Nash Ensemble with Felicity Lott

The Nash Ensemble are one of the finest chamber groups in London so its always a pleasure to hear them. I reviewed this concert for Bachtrack. Here's a taster:

The Nash Ensembles' "Echoes of Romanticism" series at the Wigmore Hall, of which this concert was a part, is not really an exploration of romanticism as such, but rather a charting of the rise and fall of Teutonic music between Mozart and Schoenberg. This is a fascinating story to tell, and this evening provided a particular insight into Richard Strauss – a key and particularly divisive figure in this narrative, his career spanning as it did from the highest high-romanticism to the era's last glorious gasps in the perenially celebrated works of his "Indian Summer" period. Wagner and Mozart, his two musical heroes, were each represented by a work which seemed to have a particular bearing or resonance on the Strauss work presented here in excerpts: his final opera Capriccio.
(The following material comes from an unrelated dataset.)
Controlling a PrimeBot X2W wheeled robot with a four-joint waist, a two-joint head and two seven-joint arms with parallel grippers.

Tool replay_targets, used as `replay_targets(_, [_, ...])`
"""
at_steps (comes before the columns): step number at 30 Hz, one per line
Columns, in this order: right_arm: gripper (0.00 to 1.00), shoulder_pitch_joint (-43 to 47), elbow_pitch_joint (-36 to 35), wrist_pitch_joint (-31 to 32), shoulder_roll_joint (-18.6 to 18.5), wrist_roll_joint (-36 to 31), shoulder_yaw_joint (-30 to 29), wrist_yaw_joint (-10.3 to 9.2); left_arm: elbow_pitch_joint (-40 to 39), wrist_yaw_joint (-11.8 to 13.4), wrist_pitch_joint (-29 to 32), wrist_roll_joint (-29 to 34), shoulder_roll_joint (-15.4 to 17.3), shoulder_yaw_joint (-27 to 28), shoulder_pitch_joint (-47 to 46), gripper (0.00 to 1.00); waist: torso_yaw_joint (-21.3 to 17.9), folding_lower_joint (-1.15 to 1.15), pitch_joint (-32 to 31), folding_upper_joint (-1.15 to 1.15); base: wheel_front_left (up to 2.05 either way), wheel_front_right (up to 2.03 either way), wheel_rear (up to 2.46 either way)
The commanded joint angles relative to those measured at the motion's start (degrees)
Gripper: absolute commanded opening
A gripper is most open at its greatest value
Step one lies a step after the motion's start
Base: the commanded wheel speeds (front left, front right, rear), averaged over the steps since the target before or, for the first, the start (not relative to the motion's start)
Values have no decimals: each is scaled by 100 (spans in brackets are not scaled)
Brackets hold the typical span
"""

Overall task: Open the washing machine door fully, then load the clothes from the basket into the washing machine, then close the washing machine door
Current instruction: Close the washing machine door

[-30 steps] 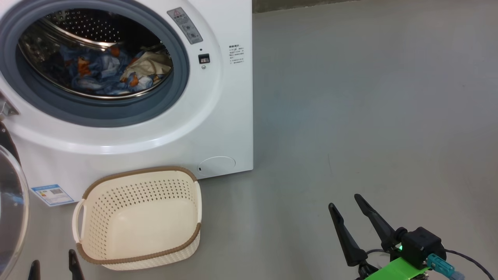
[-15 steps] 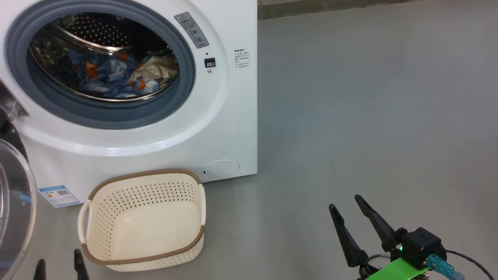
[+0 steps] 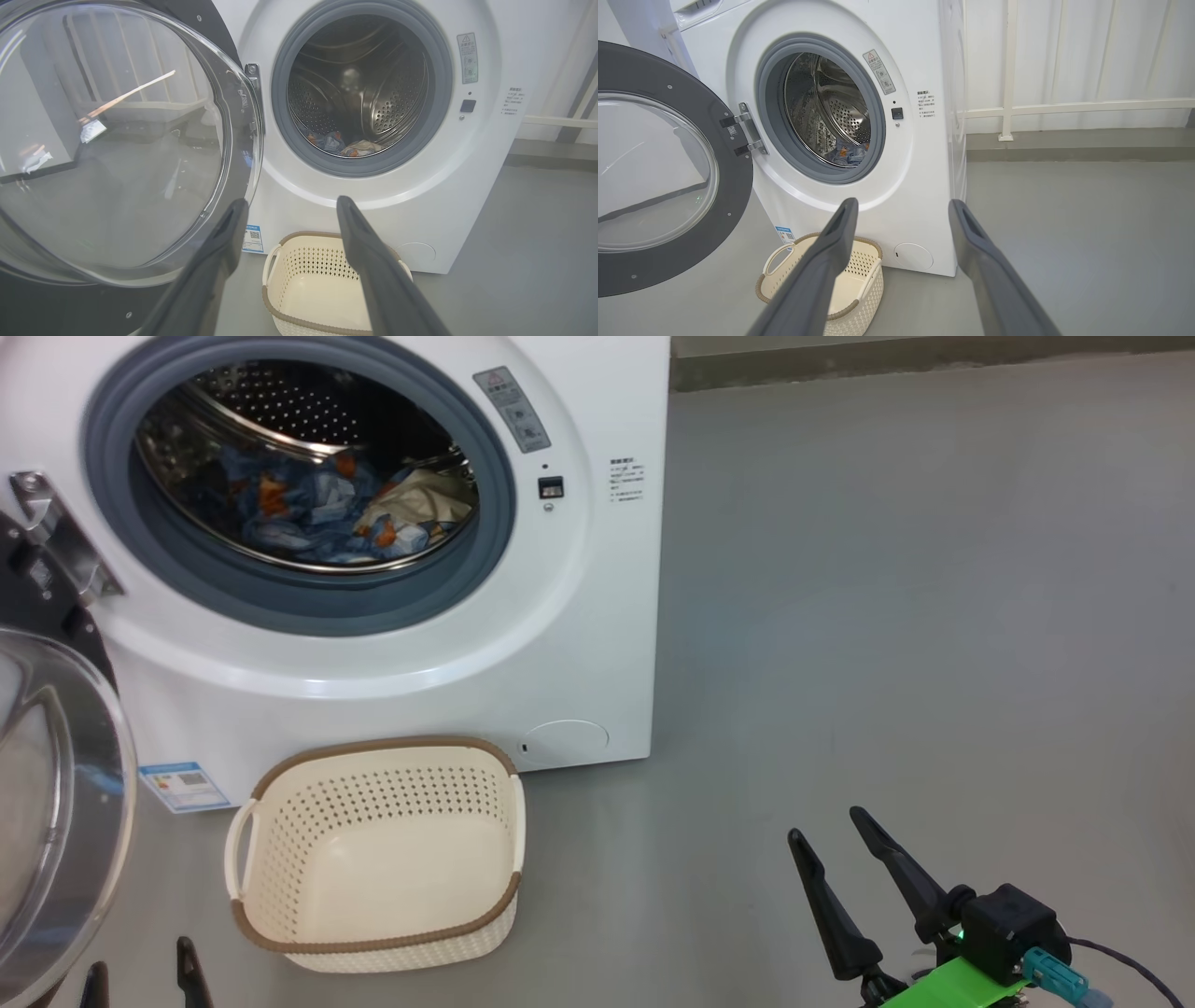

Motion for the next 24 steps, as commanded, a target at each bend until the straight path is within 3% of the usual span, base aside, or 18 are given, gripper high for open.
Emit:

Read the full review here. Interesting to hear Lott at this stage in her career. At 64 it's amazing she's performing at all, but it really is quite a wide vibrato she has now. I've never been a super big fan as she often feels a little reserved and noncommital in her delivery, but the Jarvi discs she recorded of Strauss orchestral songs for instance are absolutely stonkingly beautiful.